Exercise instructions
Show all lines from the listing below that contain "smartwatch".

*** Working data

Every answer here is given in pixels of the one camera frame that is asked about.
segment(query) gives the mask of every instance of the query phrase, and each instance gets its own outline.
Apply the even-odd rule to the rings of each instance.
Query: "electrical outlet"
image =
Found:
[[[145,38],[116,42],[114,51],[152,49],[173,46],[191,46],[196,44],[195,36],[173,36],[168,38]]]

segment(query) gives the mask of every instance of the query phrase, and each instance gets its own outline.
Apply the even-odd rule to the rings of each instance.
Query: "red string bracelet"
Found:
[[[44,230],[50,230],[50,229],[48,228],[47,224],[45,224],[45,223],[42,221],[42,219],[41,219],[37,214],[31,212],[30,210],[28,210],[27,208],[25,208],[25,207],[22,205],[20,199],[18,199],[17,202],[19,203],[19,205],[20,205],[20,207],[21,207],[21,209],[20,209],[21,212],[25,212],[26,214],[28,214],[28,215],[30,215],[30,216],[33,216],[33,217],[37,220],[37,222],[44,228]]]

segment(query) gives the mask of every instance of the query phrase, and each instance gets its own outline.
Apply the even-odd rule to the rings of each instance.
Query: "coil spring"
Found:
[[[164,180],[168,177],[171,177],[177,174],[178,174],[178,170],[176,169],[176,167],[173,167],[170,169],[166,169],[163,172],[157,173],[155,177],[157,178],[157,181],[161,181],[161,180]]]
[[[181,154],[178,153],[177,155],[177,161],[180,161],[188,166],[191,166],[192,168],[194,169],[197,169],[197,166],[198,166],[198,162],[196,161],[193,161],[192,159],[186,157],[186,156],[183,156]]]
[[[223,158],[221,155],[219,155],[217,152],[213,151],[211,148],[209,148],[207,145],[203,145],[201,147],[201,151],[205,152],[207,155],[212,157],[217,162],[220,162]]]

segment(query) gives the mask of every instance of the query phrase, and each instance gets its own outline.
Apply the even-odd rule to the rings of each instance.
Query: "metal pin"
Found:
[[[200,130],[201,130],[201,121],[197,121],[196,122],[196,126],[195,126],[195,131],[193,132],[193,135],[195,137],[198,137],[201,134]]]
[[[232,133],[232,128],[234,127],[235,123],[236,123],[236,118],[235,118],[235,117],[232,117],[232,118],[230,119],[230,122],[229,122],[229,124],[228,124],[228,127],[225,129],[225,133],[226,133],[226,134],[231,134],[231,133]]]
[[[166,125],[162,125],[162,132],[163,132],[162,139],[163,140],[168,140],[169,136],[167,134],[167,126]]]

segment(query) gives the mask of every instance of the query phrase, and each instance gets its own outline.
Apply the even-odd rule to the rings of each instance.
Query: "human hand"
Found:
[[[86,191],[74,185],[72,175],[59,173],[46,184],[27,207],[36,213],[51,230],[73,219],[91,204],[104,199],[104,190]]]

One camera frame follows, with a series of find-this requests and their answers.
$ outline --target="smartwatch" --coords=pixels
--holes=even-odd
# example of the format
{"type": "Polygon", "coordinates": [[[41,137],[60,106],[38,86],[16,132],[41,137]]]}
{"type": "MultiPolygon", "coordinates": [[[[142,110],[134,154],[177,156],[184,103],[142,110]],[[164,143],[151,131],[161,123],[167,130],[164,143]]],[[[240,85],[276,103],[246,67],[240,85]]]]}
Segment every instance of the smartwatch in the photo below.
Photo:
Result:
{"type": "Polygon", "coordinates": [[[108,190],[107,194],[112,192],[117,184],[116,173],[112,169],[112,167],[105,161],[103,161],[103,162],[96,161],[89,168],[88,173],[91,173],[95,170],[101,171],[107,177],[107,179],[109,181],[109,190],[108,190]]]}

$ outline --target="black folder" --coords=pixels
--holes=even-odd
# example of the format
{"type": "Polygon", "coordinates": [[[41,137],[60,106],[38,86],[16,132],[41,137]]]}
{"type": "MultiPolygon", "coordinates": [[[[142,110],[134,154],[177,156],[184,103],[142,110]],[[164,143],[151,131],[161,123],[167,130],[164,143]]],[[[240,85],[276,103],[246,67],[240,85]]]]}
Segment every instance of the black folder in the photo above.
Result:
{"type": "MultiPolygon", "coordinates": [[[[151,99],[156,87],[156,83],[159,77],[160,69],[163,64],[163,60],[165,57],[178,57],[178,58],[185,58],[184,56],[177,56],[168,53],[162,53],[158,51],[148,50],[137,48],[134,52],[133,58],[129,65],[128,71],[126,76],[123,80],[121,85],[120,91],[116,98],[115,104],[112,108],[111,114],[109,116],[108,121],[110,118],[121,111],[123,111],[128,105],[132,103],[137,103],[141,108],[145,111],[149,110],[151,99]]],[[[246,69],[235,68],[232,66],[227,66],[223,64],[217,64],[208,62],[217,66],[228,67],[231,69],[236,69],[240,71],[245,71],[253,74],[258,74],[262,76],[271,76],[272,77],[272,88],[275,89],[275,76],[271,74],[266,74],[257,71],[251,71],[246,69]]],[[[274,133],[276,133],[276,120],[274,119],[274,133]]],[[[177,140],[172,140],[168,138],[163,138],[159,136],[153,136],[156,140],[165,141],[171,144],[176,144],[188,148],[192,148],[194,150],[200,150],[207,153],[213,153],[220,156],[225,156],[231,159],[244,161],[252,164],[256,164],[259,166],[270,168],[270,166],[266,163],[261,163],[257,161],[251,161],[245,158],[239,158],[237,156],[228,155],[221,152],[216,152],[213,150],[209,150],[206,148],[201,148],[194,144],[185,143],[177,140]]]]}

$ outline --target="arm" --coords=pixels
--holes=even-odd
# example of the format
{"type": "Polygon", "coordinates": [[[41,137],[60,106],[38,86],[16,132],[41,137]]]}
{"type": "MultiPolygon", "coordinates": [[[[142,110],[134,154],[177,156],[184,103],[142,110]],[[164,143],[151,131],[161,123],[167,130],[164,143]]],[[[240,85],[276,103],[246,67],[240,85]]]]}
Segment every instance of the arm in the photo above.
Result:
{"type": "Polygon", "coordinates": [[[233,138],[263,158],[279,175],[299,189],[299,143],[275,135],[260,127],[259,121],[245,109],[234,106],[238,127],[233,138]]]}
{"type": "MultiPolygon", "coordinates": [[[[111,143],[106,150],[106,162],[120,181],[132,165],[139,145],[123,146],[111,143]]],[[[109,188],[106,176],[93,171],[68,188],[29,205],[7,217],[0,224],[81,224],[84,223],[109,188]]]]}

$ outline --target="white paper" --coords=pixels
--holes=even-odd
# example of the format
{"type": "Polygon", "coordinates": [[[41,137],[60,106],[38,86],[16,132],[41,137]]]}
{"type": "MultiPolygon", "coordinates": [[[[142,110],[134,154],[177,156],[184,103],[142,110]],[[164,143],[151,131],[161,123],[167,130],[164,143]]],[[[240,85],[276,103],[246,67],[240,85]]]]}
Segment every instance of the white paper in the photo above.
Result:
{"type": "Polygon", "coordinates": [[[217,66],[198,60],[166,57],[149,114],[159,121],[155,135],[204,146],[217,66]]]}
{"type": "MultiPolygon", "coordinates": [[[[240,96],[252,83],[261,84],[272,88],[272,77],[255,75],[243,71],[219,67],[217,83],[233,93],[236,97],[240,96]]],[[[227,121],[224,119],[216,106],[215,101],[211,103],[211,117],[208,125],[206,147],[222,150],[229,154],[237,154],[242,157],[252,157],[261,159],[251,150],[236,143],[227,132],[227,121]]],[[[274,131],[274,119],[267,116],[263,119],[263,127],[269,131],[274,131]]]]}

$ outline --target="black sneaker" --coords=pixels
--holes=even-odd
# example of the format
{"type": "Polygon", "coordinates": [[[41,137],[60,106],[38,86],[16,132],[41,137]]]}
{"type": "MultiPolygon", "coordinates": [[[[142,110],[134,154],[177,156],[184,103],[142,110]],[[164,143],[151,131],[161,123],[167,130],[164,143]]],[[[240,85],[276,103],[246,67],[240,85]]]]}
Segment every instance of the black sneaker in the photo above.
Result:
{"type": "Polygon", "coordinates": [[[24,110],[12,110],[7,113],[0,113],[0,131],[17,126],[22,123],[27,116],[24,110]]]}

******

Solution below
$ outline --target="smartwatch" --coords=pixels
Segment every instance of the smartwatch in the photo below.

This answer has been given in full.